- Opening Delimiter -

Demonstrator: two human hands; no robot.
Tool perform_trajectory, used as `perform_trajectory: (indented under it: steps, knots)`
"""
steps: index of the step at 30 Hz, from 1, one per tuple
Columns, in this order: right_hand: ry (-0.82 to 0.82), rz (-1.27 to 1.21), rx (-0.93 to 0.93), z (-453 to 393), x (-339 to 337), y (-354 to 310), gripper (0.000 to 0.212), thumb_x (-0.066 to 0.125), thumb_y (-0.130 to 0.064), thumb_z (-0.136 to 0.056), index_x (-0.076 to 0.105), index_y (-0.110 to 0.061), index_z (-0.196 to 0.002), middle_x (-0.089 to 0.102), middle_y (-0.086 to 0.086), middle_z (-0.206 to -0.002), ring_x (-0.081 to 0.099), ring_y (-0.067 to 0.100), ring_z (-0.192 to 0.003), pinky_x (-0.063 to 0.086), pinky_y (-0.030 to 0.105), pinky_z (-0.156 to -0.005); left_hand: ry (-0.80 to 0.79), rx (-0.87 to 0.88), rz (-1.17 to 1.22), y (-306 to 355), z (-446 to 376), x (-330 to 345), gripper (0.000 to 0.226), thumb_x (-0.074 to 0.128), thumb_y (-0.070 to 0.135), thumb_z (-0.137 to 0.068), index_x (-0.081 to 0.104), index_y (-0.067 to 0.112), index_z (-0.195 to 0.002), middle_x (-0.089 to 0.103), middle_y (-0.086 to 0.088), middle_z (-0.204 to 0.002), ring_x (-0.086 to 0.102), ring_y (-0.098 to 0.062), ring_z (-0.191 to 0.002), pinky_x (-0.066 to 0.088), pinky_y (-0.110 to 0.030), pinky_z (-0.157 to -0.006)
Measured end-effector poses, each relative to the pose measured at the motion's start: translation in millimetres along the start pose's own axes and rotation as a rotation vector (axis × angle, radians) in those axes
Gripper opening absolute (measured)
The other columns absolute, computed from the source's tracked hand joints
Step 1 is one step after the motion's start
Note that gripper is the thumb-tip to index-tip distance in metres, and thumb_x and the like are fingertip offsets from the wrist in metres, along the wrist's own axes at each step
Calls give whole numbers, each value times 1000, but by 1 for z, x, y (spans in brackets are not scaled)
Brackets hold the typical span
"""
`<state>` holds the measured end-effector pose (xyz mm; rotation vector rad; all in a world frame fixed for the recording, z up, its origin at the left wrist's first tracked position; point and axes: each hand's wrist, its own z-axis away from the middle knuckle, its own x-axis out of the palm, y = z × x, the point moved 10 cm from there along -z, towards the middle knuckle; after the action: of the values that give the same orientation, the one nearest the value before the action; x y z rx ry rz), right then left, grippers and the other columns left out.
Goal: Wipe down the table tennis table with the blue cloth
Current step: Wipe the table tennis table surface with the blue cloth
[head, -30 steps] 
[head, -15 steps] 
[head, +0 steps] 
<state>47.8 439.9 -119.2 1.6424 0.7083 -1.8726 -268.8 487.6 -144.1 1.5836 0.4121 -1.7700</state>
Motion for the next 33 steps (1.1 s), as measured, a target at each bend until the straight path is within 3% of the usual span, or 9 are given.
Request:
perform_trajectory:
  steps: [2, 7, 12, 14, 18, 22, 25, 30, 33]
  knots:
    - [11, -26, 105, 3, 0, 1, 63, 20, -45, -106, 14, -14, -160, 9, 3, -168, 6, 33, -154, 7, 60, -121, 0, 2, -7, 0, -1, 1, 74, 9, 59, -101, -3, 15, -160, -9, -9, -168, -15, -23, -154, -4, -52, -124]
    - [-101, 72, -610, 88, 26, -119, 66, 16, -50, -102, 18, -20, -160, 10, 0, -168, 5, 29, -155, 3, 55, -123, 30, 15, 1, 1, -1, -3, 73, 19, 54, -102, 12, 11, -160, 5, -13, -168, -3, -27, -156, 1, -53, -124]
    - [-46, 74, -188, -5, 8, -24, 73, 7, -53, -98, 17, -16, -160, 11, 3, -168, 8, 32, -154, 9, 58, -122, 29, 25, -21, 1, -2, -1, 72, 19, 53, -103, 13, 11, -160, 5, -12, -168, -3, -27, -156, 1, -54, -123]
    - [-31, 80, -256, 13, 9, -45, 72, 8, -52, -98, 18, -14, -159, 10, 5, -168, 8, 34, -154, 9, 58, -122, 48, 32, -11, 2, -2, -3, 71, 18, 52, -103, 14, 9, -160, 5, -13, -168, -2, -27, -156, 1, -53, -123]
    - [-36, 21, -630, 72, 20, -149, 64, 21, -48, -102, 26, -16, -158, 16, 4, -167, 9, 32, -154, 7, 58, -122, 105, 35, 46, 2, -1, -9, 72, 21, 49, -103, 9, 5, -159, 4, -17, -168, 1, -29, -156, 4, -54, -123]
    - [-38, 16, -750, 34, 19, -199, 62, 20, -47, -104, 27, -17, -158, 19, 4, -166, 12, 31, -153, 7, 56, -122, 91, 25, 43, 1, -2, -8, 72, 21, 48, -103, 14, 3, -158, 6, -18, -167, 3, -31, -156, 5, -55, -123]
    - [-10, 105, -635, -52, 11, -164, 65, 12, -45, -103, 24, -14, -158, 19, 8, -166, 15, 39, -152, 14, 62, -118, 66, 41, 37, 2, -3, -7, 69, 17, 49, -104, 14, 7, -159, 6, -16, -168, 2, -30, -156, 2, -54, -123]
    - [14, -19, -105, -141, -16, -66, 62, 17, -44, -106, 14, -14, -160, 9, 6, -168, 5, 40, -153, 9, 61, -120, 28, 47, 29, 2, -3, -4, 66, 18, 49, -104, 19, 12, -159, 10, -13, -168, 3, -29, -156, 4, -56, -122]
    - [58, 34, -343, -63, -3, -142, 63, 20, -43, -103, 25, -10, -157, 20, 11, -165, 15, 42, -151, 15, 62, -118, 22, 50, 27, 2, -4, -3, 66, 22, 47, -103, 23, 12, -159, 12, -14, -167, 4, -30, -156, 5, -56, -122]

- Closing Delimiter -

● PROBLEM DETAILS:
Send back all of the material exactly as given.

● OUTPUT BELOW:
Demonstrator: two human hands; no robot.
Tool perform_trajectory, used as `perform_trajectory: (indented under it: steps, knots)`
"""
steps: index of the step at 30 Hz, from 1, one per tuple
Columns, in this order: right_hand: ry (-0.82 to 0.82), rz (-1.27 to 1.21), rx (-0.93 to 0.93), z (-453 to 393), x (-339 to 337), y (-354 to 310), gripper (0.000 to 0.212), thumb_x (-0.066 to 0.125), thumb_y (-0.130 to 0.064), thumb_z (-0.136 to 0.056), index_x (-0.076 to 0.105), index_y (-0.110 to 0.061), index_z (-0.196 to 0.002), middle_x (-0.089 to 0.102), middle_y (-0.086 to 0.086), middle_z (-0.206 to -0.002), ring_x (-0.081 to 0.099), ring_y (-0.067 to 0.100), ring_z (-0.192 to 0.003), pinky_x (-0.063 to 0.086), pinky_y (-0.030 to 0.105), pinky_z (-0.156 to -0.005); left_hand: ry (-0.80 to 0.79), rx (-0.87 to 0.88), rz (-1.17 to 1.22), y (-306 to 355), z (-446 to 376), x (-330 to 345), gripper (0.000 to 0.226), thumb_x (-0.074 to 0.128), thumb_y (-0.070 to 0.135), thumb_z (-0.137 to 0.068), index_x (-0.081 to 0.104), index_y (-0.067 to 0.112), index_z (-0.195 to 0.002), middle_x (-0.089 to 0.103), middle_y (-0.086 to 0.088), middle_z (-0.204 to 0.002), ring_x (-0.086 to 0.102), ring_y (-0.098 to 0.062), ring_z (-0.191 to 0.002), pinky_x (-0.066 to 0.088), pinky_y (-0.110 to 0.030), pinky_z (-0.157 to -0.006)
Measured end-effector poses, each relative to the pose measured at the motion's start: translation in millimetres along the start pose's own axes and rotation as a rotation vector (axis × angle, radians) in those axes
Gripper opening absolute (measured)
The other columns absolute, computed from the source's tracked hand joints
Step 1 is one step after the motion's start
Note that gripper is the thumb-tip to index-tip distance in metres, and thumb_x and the like are fingertip offsets from the wrist in metres, along the wrist's own axes at each step
Calls give whole numbers, each value times 1000, but by 1 for z, x, y (spans in brackets are not scaled)
Brackets hold the typical span
"""
`<state>` holds the measured end-effector pose (xyz mm; rotation vector rad; all in a world frame fixed for the recording, z up, its origin at the left wrist's first tracked position; point and axes: each hand's wrist, its own z-axis away from the middle knuckle, its own x-axis out of the palm, y = z × x, the point moved 10 cm from there along -z, towards the middle knuckle; after the action: of the values that give the same orientation, the one nearest the value before the action; x y z rx ry rz), right then left, grippers and the other columns left out.
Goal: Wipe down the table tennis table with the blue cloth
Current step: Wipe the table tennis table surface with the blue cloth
[head, -30 steps] 
[head, -15 steps] 
[head, +0 steps] 
<state>47.8 439.9 -119.2 1.6424 0.7083 -1.8726 -268.8 487.6 -144.1 1.5836 0.4121 -1.7700</state>
Motion for the next 33 steps (1.1 s), as measured, a target at each bend until the straight path is within 3% of the usual span, or 9 are given.
Request:
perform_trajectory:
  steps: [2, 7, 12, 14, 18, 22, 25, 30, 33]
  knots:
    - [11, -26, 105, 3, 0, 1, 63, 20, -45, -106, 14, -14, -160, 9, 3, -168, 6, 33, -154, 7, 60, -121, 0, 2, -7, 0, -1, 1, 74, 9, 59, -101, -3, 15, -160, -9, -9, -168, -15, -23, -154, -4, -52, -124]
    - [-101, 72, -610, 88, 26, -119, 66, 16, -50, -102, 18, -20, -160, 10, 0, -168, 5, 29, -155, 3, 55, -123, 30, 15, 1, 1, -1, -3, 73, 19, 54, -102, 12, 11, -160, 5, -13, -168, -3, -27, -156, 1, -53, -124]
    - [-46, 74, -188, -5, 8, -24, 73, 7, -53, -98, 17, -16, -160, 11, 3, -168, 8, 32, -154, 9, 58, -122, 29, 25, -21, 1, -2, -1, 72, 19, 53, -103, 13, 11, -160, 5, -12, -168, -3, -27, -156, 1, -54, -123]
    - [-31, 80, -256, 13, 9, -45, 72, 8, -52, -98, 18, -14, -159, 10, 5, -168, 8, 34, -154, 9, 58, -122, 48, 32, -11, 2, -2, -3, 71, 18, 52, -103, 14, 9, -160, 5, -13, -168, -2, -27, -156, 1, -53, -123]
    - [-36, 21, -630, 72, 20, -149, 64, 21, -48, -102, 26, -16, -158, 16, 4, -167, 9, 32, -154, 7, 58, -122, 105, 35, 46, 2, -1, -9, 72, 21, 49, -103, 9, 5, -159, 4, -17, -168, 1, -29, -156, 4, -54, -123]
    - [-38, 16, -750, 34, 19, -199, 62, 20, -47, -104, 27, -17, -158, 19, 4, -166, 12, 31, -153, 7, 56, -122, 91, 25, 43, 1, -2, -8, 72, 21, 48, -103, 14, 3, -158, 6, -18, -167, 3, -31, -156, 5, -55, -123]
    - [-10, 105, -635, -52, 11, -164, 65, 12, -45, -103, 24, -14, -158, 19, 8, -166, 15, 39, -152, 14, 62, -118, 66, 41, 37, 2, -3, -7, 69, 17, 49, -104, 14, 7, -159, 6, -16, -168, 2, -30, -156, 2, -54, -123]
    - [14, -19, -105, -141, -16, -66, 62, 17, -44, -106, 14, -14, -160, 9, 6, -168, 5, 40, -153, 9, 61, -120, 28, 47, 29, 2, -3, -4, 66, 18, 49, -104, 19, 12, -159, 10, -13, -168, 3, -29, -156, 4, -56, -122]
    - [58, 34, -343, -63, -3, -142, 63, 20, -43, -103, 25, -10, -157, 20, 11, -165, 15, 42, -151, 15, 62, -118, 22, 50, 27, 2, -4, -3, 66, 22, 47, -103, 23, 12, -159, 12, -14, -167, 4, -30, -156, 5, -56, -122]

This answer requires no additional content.